Published: 4 October 2013



Molecular recognition features (MoRFs) are short binding regions located in longer intrinsically disordered protein regions. Although these short regions lack a stable structure in the natural state, they readily undergo disorder-to-order transitions upon binding to their partner molecules. MoRFs play critical roles in the molecular interaction network of a cell, and are associated with many human genetic diseases. Therefore, identification of MoRFs is an important step in understanding functional aspects of these proteins and in finding applications in drug design.


Here, we propose a novel method for identifying MoRFs, named as MFSPSSMpred (Masked, Filtered and Smoothed Position-Specific Scoring Matrix-based Predictor). Firstly, a masking method is used to calculate the average local conservation scores of residues within a masking-window length in the position-specific scoring matrix (PSSM). Then, the scores below the average are filtered out. Finally, a smoothing method is used to incorporate the features of flanking regions for each residue to prepare the feature sets for prediction. Our method employs no predicted results from other classifiers as input, i.e., all features used in this method are extracted from the PSSM of sequence only.

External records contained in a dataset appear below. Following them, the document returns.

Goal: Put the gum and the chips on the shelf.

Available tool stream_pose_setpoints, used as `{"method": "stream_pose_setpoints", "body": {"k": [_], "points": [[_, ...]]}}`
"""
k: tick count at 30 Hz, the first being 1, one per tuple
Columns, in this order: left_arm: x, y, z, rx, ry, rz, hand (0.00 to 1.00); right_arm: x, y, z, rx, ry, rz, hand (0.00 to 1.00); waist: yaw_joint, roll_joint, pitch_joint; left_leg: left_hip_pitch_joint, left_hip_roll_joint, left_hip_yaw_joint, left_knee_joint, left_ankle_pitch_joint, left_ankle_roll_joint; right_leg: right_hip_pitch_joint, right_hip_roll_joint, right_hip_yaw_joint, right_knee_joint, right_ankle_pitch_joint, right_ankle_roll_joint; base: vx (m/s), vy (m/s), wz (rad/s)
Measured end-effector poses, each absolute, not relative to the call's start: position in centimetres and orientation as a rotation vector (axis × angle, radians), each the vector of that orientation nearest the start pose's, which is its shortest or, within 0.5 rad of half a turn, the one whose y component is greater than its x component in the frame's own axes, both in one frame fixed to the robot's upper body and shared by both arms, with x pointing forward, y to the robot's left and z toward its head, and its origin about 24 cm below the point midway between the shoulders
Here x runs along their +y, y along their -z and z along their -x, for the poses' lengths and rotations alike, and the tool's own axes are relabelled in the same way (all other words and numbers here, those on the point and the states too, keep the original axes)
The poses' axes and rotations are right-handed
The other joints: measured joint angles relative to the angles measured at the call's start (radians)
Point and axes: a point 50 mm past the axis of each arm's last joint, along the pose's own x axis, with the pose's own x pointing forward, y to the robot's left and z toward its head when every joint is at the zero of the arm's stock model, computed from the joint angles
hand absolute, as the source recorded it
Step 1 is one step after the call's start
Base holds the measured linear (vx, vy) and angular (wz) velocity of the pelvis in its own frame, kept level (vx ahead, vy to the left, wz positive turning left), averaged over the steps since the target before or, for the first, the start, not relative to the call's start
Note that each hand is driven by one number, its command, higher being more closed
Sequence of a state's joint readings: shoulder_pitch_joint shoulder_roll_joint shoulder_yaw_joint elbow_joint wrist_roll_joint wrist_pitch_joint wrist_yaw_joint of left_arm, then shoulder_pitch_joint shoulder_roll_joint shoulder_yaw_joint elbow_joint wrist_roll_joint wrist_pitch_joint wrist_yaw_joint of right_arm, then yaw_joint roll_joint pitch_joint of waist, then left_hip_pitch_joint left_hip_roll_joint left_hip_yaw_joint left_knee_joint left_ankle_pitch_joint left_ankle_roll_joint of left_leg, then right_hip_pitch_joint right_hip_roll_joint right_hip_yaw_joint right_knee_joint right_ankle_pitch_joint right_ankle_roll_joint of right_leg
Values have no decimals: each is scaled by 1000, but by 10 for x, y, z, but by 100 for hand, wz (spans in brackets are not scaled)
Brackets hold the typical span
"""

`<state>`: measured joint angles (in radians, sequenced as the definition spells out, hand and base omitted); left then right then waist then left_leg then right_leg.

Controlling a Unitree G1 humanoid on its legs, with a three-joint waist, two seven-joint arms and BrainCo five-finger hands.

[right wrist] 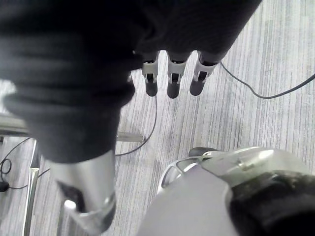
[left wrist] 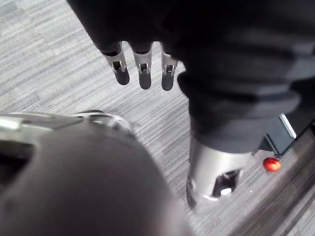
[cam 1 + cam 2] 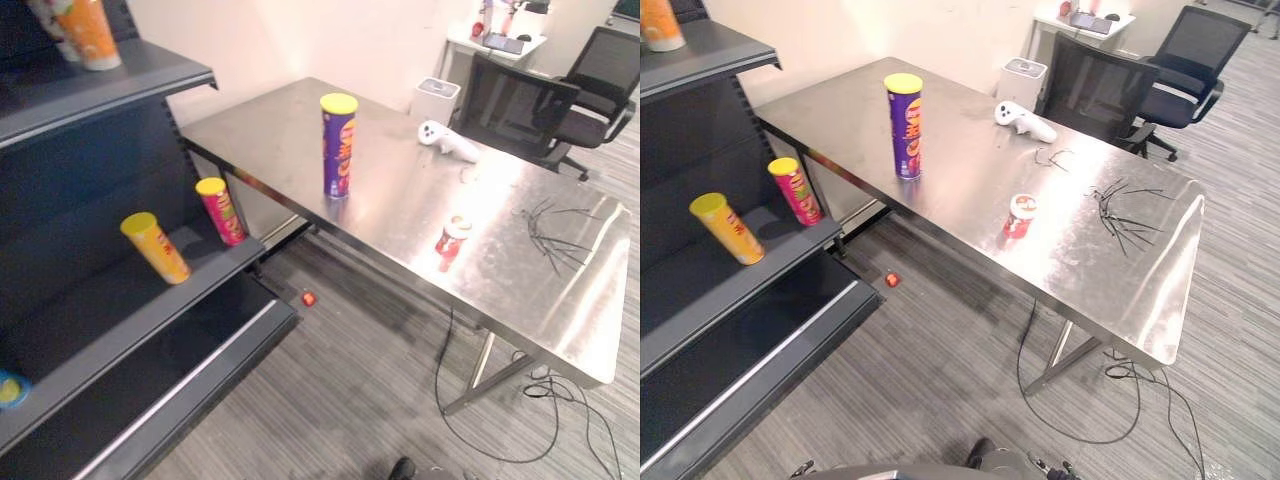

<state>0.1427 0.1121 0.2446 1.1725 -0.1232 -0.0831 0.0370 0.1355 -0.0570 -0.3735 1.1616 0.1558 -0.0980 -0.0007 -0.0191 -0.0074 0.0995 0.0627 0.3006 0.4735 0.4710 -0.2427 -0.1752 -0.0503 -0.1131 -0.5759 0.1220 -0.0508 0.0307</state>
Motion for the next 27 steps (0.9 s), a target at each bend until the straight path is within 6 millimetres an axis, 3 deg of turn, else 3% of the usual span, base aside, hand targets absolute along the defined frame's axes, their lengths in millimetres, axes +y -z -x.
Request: {"method": "stream_pose_setpoints", "body": {"k": [1, 2, 3, 4, 5, 7, 8, 9, 10, 11, 13, 15, 18, 25, 27], "points": [[222, 168, -45, 1180, -449, 135, 0, -216, 169, -47, 1133, 518, -264, 0, 1, 8, 4, -30, 19, -26, 84, 16, 3, 15, 9, 14, -15, 7, -4, 172, -131, -64], [217, 168, -48, 1162, -470, 178, 0, -221, 167, -48, 1126, 520, -246, 0, 7, 23, 11, -95, 45, -101, 265, 93, 4, 57, 16, 50, -38, 16, -1, 197, -2, -70], [218, 168, -46, 1162, -485, 189, 0, -221, 168, -48, 1128, 517, -244, 0, 18, 20, 15, -117, 38, -133, 306, 81, 11, 62, 11, 70, -42, 16, -2, 203, 67, -82], [215, 169, -49, 1156, -487, 203, 0, -223, 167, -47, 1129, 523, -238, 0, 22, 32, 19, -140, 22, -169, 322, 29, 15, 80, 3, 94, -53, 12, -8, 202, 115, -65], [213, 169, -52, 1148, -478, 208, 0, -226, 167, -46, 1130, 536, -240, 0, 21, 41, 22, -173, -5, -196, 302, -18, 15, 100, -9, 118, -69, 13, -5, 158, 97, -55], [213, 168, -52, 1139, -479, 209, 0, -225, 168, -44, 1137, 549, -254, 0, 23, 34, 24, -207, -47, -214, 176, -32, 25, 118, -35, 153, -85, 18, 12, 182, 176, -62], [212, 168, -51, 1136, -479, 210, 0, -224, 168, -43, 1142, 552, -257, 0, 21, 37, 25, -213, -78, -255, -13, -3, 49, 126, -47, 185, -92, 13, 42, 174, 265, -67], [211, 169, -50, 1138, -479, 214, 0, -225, 168, -42, 1141, 555, -258, 0, 21, 41, 24, -212, -89, -285, -94, 22, 54, 126, -47, 199, -92, 13, 53, 168, 337, -65], [209, 169, -48, 1144, -481, 220, 0, -226, 168, -42, 1141, 561, -258, 0, 25, 46, 25, -210, -103, -337, -177, 101, 56, 128, -44, 221, -96, 15, 71, 188, 296, -55], [213, 169, -43, 1150, -499, 218, 0, -220, 169, -41, 1142, 556, -273, 0, 24, 32, 18, -178, -147, -343, -207, 98, 58, 150, -61, 246, -136, 24, 91, 216, 273, -41], [223, 167, -44, 1141, -515, 199, 0, -210, 172, -37, 1163, 552, -303, 0, 20, -23, 25, -168, -196, -341, -220, 83, 67, 158, -98, 260, -148, 40, 103, 210, 191, -5], [227, 167, -42, 1145, -530, 200, 0, -205, 173, -32, 1178, 566, -327, 0, 26, -39, 22, -150, -212, -313, -219, 75, 93, 161, -117, 264, -142, 48, 95, 202, 179, -22], [226, 169, -31, 1187, -535, 204, 0, -207, 172, -38, 1157, 557, -328, 0, 25, -37, 20, -80, -238, -298, -239, 72, 100, 175, -129, 294, -142, 68, 85, 199, 110, -54], [218, 172, -33, 1224, -441, 156, 0, -219, 172, -26, 1179, 634, -351, 0, 20, 8, -30, -33, -234, -294, -315, 74, 104, 141, -119, 339, -141, 69, 84, 89, -25, -32], [216, 172, -30, 1238, -432, 154, 0, -220, 173, -21, 1191, 653, -360, 0, 21, 10, -31, -11, -233, -291, -337, 76, 106, 143, -116, 343, -141, 69, 84, 3, -28, -21]]}}
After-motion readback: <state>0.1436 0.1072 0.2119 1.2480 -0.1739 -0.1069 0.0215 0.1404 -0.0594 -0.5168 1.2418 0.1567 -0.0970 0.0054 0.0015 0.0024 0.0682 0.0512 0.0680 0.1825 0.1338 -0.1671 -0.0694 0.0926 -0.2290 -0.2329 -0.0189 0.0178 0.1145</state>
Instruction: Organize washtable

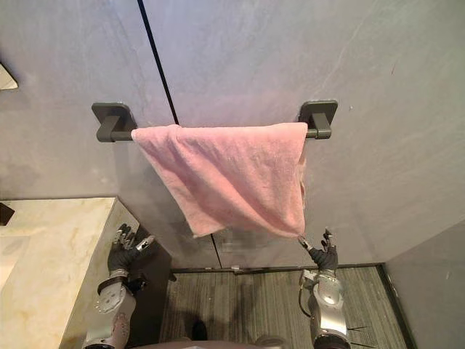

Experimental results show that, comparing with other methods tested on the same datasets, our method achieves the best performance: achieving 0.004~0.079 higher AUC than other methods when tested on TEST419, and achieving 0.045~0.212 higher AUC than other methods when tested on TEST2012. In addition, when tested on an independent membrane proteins-related dataset, MFSPSSMpred significantly outperformed the existing predictor MoRFpred.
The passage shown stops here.